Two months later, on May 23, 1944, in Italy, Col. Etheredge immediately took charge of Company "K," 30th Infantry Regiment, when the commanding officer and other key personnel were cut down; deciding to continue the attack, he ignored heavy fire to move up and down a ditch for 75 yards, reorganizing his company and bolstering its morale; though wounded in the leg, he then led his men running and crawling into the face of steady small arms fire for some 550 yards, rested them for 10 minutes, and then resumed the assault, advancing another 250 yards, overrunning the objective and organizing an all‑around defensive position.

Col. Etheredge's actions were instrumental in securing a vital battalion target, relieving pressure on two flank companies, and opening a way for a third company to advance; his critical role in this day's action was rewarded with the appendage of an oak leaf cluster to his Silver Star.
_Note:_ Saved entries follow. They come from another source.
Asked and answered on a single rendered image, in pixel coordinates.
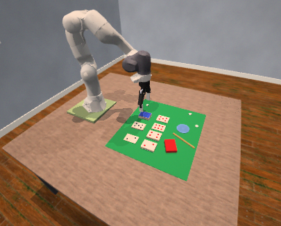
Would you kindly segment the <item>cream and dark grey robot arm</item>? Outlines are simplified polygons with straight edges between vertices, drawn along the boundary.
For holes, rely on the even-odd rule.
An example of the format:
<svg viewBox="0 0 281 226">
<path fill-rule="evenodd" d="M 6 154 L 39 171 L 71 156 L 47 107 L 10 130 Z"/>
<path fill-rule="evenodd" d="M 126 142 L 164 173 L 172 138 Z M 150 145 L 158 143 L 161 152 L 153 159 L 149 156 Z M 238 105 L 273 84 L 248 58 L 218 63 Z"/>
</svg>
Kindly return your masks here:
<svg viewBox="0 0 281 226">
<path fill-rule="evenodd" d="M 97 65 L 83 35 L 86 29 L 102 43 L 117 45 L 126 54 L 122 67 L 129 73 L 137 72 L 130 77 L 134 83 L 151 79 L 150 54 L 147 51 L 136 51 L 96 10 L 73 11 L 63 17 L 62 23 L 74 57 L 83 67 L 80 74 L 87 90 L 87 98 L 82 106 L 89 113 L 101 112 L 106 108 L 106 102 L 96 73 Z"/>
</svg>

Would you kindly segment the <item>red card stack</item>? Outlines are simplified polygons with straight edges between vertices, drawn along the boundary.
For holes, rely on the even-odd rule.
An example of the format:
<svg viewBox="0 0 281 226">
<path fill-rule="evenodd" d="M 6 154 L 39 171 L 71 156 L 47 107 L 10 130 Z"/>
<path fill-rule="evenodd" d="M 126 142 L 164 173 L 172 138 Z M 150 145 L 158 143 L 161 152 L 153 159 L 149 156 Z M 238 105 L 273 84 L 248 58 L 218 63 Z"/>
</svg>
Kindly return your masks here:
<svg viewBox="0 0 281 226">
<path fill-rule="evenodd" d="M 177 152 L 175 139 L 165 139 L 164 144 L 165 144 L 165 148 L 166 148 L 166 153 L 176 153 Z"/>
</svg>

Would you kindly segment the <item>cream playing card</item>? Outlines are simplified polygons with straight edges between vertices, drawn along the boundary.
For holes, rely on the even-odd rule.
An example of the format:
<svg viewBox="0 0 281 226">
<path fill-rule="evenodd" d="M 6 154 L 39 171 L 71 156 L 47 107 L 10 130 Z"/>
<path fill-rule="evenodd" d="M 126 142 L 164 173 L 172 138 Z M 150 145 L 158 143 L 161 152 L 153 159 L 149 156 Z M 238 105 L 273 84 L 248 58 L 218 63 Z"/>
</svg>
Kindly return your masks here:
<svg viewBox="0 0 281 226">
<path fill-rule="evenodd" d="M 127 134 L 124 138 L 125 141 L 129 141 L 129 142 L 134 143 L 134 144 L 137 142 L 138 139 L 139 139 L 139 137 L 136 137 L 136 136 L 131 135 L 131 134 Z"/>
<path fill-rule="evenodd" d="M 159 115 L 156 120 L 164 123 L 168 123 L 169 119 L 170 119 L 169 117 Z"/>
<path fill-rule="evenodd" d="M 152 151 L 155 150 L 156 146 L 157 146 L 157 143 L 154 143 L 154 142 L 148 141 L 148 140 L 144 140 L 142 145 L 141 145 L 142 148 L 146 148 L 146 149 L 149 149 L 149 150 L 152 150 Z"/>
<path fill-rule="evenodd" d="M 158 124 L 158 123 L 154 123 L 153 124 L 153 127 L 151 129 L 154 129 L 154 130 L 159 130 L 161 132 L 164 132 L 164 129 L 166 128 L 165 125 L 161 125 L 161 124 Z"/>
<path fill-rule="evenodd" d="M 147 134 L 147 137 L 150 137 L 150 138 L 152 138 L 152 139 L 157 139 L 157 140 L 159 140 L 160 137 L 161 137 L 161 135 L 162 135 L 162 133 L 149 130 L 149 132 L 148 132 L 148 134 Z"/>
<path fill-rule="evenodd" d="M 131 126 L 132 128 L 137 128 L 140 130 L 143 130 L 146 124 L 140 123 L 140 122 L 134 122 L 133 125 Z"/>
</svg>

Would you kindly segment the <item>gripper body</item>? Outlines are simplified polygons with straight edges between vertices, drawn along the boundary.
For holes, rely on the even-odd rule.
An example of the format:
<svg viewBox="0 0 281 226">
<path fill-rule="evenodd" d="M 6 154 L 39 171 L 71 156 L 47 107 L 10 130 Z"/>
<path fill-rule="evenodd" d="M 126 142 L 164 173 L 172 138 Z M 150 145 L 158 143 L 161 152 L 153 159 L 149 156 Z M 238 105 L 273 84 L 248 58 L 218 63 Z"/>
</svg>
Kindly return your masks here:
<svg viewBox="0 0 281 226">
<path fill-rule="evenodd" d="M 141 90 L 143 89 L 143 92 L 145 92 L 145 89 L 150 85 L 150 80 L 147 82 L 139 82 L 139 86 L 141 87 Z"/>
</svg>

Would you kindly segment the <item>green felt table cloth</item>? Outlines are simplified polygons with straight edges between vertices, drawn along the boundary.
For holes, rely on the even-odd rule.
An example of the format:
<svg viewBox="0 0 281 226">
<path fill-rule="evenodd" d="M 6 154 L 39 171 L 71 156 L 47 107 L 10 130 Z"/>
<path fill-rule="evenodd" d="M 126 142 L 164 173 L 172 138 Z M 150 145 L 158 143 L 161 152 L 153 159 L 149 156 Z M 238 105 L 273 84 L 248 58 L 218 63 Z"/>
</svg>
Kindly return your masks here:
<svg viewBox="0 0 281 226">
<path fill-rule="evenodd" d="M 146 104 L 148 104 L 148 106 L 146 106 Z M 140 113 L 138 107 L 105 146 L 152 166 L 153 168 L 187 181 L 206 115 L 155 101 L 148 101 L 146 99 L 143 101 L 143 111 L 152 113 L 150 120 L 138 117 Z M 191 113 L 191 115 L 189 115 L 189 113 Z M 159 115 L 169 117 L 168 123 L 156 121 Z M 145 128 L 142 131 L 132 128 L 131 126 L 135 121 L 146 124 Z M 165 125 L 166 128 L 164 132 L 151 129 L 154 123 Z M 180 124 L 187 125 L 189 127 L 189 132 L 178 132 L 177 126 Z M 198 125 L 198 127 L 195 125 Z M 149 130 L 162 133 L 160 140 L 156 141 L 146 138 Z M 186 144 L 173 133 L 195 148 Z M 124 138 L 127 134 L 139 137 L 139 139 L 135 144 L 125 141 Z M 178 152 L 166 153 L 165 139 L 175 139 Z M 154 153 L 141 148 L 144 140 L 157 143 Z"/>
</svg>

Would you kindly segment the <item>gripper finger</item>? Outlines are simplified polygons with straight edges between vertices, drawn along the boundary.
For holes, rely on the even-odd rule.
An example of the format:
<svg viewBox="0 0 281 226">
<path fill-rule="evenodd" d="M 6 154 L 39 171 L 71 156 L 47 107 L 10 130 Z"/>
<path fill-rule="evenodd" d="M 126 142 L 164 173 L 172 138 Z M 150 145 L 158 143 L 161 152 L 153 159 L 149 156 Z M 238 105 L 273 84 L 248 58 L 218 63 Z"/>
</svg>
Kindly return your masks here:
<svg viewBox="0 0 281 226">
<path fill-rule="evenodd" d="M 147 90 L 146 90 L 146 99 L 149 101 L 150 100 L 150 90 L 151 90 L 151 88 L 150 88 L 150 85 L 147 87 Z"/>
<path fill-rule="evenodd" d="M 141 91 L 139 90 L 138 105 L 139 105 L 139 111 L 140 112 L 143 112 L 143 100 L 144 100 L 144 95 L 146 94 L 146 90 L 147 89 L 145 89 L 144 94 L 143 94 L 143 89 Z"/>
</svg>
Col. Etheredge subsequently commanded Company "K" in France; there, on August 16, 1944, he once again exposed himself to gunfire in the course of significantly assisting the American advance; he was sitting atop a tank destroyer, directing its fire at German‑held buildings 200 yards distant, when he barely escaped a machine‑gun fusillade; a platoon flanking the building then fell into disarray and Col. Etheredge dashed across 75 yards of open ground through more machine‑gun fire to reorganize the group; choosing a route that skirted the barbed wire outside the buildings, he next led a 50‑yard assault that captured 29 enemy soldiers, an anti‑tank gun, a mortar, large quantities of ammunition, and numerous vehicles; in recognition of his bravery and decisive command, he received a second oak leaf cluster.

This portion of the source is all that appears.